A long time ago, I read somewhere that becoming a mother is like taking your heart out of your body, giving it arms and legs, and letting it go.
On the morning of Sept. 7, I finally understood what that means.
After a surprisingly smooth nine hours of labor, I gave birth to my son, Kelsey Scott Conover Jr., whom my husband and I affectionately call “Scotty.” At the risk of sounding every bit the cliché, the experience was, unequivocally, the best thing that ever happened to me.
Yet, before all that unbridled joy, there was trepidation and…fear.
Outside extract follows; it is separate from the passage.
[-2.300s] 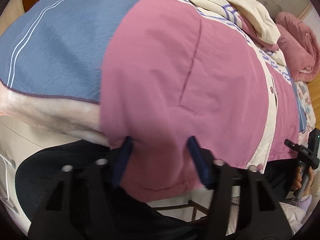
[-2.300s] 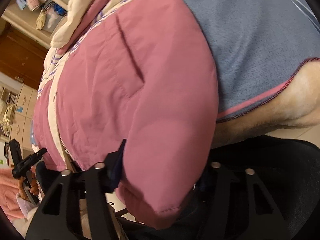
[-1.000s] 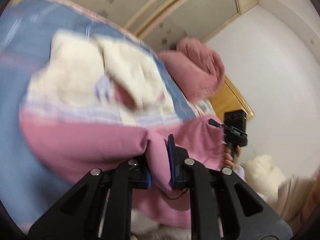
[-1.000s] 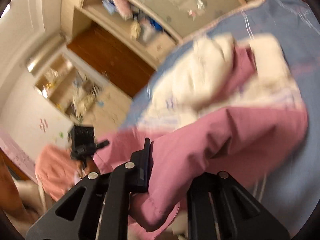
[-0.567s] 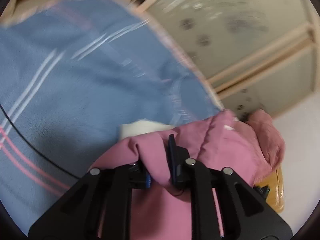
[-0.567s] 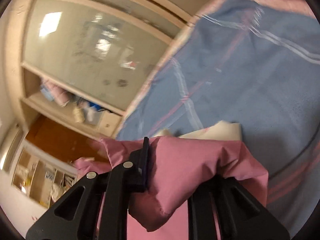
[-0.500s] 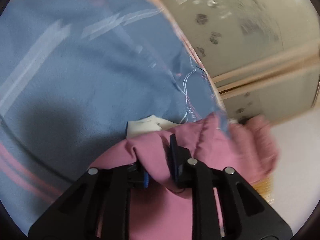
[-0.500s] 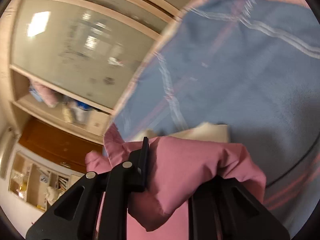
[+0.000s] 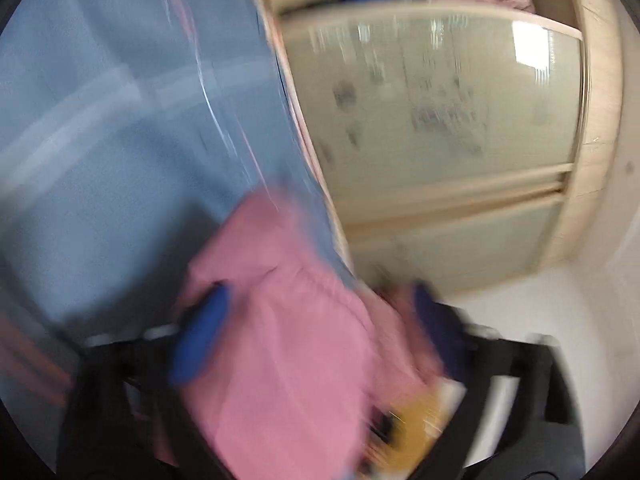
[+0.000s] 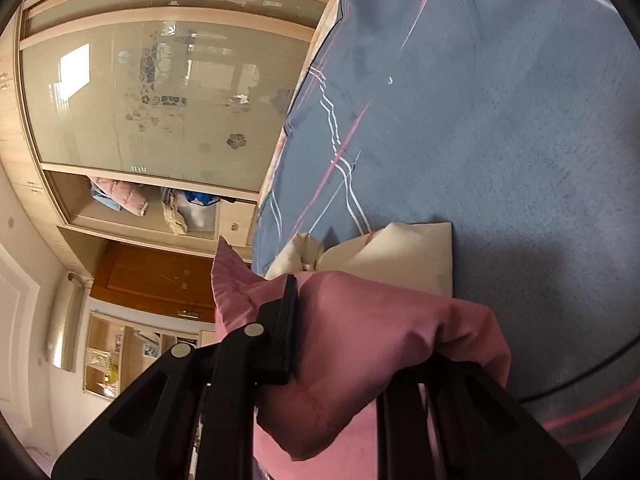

Yes, that’s right, fear. (I’ve been candid with you throughout my pregnancy, and I have no intention of sugar-coating things now.) Ask most nine-months-pregnant women and they will tell you that they are so ready for their baby to make their way to the exit that the fear of delivery is virtually nonexistent. Yeah, well, I was one of those women…until my doctor relayed to me that Scotty was well over eight pounds and, at 36 weeks, possessed the head size of a 40-week baby. Add to the mix my fibroid that had grown the size of Texas (Would I be able to deliver vaginally or would I need a Caesarean?) and you have one too many wildcards.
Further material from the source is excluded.